H. G. CARRILLO (born Herman Glenn Carroll) was an American fiction writer and academic born on this date (d:2020);
H. G. Carrillo was a writer’s writer—not a household name, but esteemed in literary circles. He began writing later in life, and was in his mid-forties when his first novel, “Loosing My Espanish,” was published. The book, which describes a Cuban-immigrant experience, was hailed as a triumph of Latino fiction; Junot Díaz praised the author’s “formidable” talent, calling his “lyricism pitch-perfect and his compassion limitless.” Carrillo went on to literary positions in and outside of the academy. He was an early casualty of the COVID pandemic, dying in the spring of 2020 at the age of fifty-nine. But his obituary—instead of tying a bow on the historical record—unspooled in quite a different direction, revealing secrets that Carrillo had worked for decades to conceal
In the 1990s, he began writing as "H. G. Carrillo," and he eventually adopted that identity in his private life as well. Carroll constructed a false claim that he was a Cuban immigrant who had left Cuba with his family at the age of seven; in fact, he was an African-American. Carroll wrote frequently about the Cuban immigrant experience in the United States, including in his only novel, Loosing My Espanish (2004). He was an assistant professor of English at George Washington University from 2007 to 2013, and was later chair of the PEN/Faulkner Foundation.
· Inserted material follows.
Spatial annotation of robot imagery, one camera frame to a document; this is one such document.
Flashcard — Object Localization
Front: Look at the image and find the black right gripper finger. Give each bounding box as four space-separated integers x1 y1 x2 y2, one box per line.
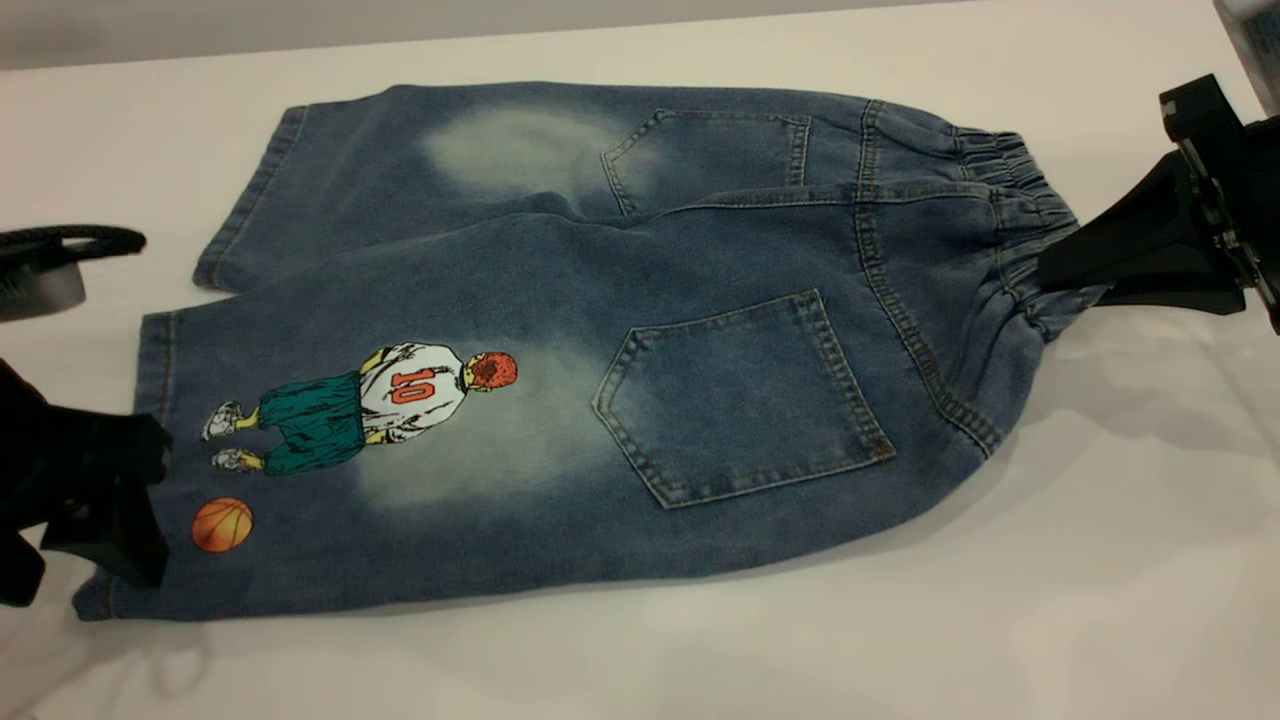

Carroll kept his true identity hidden from those close to him, including his husband, whom he married in 2015. Only after his death in April 2020 did the true details of his life become publicly known.
Carroll established a pattern of lying about his life by early adulthood. He would frequently fabricate his background to romantic partners and friends, variously claiming that he had attended or graduated from schools he was never admitted to, that he had worked as a sportswriter for a Detroit newspaper and written stories for The New Yorker, or that he had a child with a French woman, and that their child went on to attend the Juilliard School. One former partner said, "Herman walked the planet lying, and he might occasionally tell the truth. It wasn't malicious – it was a compulsion".
In or around 1989, Carroll was hired to manage a call center for HBO, where he remained for the following six years. The exact reason for his departure was unclear, though he may have been dismissed after his employers discovered he did not have a bachelor's degree, as he had claimed. In 1995, he enrolled at DePaul University in Chicago, where he received his B.A. in Spanish and English in 2000. It was during this time that he began constructing the H. G. Carrillo persona. In 2003, he legally changed his last name to Carrillo, and he went on to receive an MFA from Cornell University in 2007.
Carroll was gay; he was married to entomologist Dennis vanEngelsdorp, and they lived in the Washington, D.C. suburb of Berwyn Heights, Maryland. He had maintained his fabrications throughout his personal life. VanEngelsdorp later remarked that "the only true things he ever told me about his life was his birthday and the fact that he was Catholic". Carroll's first and only full-length novel, Loosing My Espanish (Pantheon, 2004), addresses the complexities of Latino immigration, religiously associated education, homosexuality, and lower-class struggles from a Cuban immigrant's perspective. The novel was published under the Carrillo name.
Carroll was undergoing treatment for prostate cancer in the last months of his life. The illness and the severe side effects of his medication caused a steep decline in his health. In April 2020, he collapsed at his home and was admitted to a hospital in Washington, D.C., during the COVID-19 pandemic. While there, he contracted COVID-19, and he died from the disease on April 20, six days before his 60th birthday.
After the TheWashington Post obituary which reported on Carroll's life as he had misrepresented it, relatives in Michigan realized that he had fabricated his identity and informed Carroll's husband and the newspaper accordingly. The discovery of Carroll's fabrication was a shocking surprise to his colleagues as well as his close friends. Carroll's family had varied reactions: his sister said that he was "very talented" but "always eccentric", though she added that their mother, who died in 2015, had been aware of his fabrications and was "really hurt by the whole façade". Similarly, while many friends and former students expressed resentment towards Carroll after learning of his deceit, vanEngelsdorp felt more ambivalent.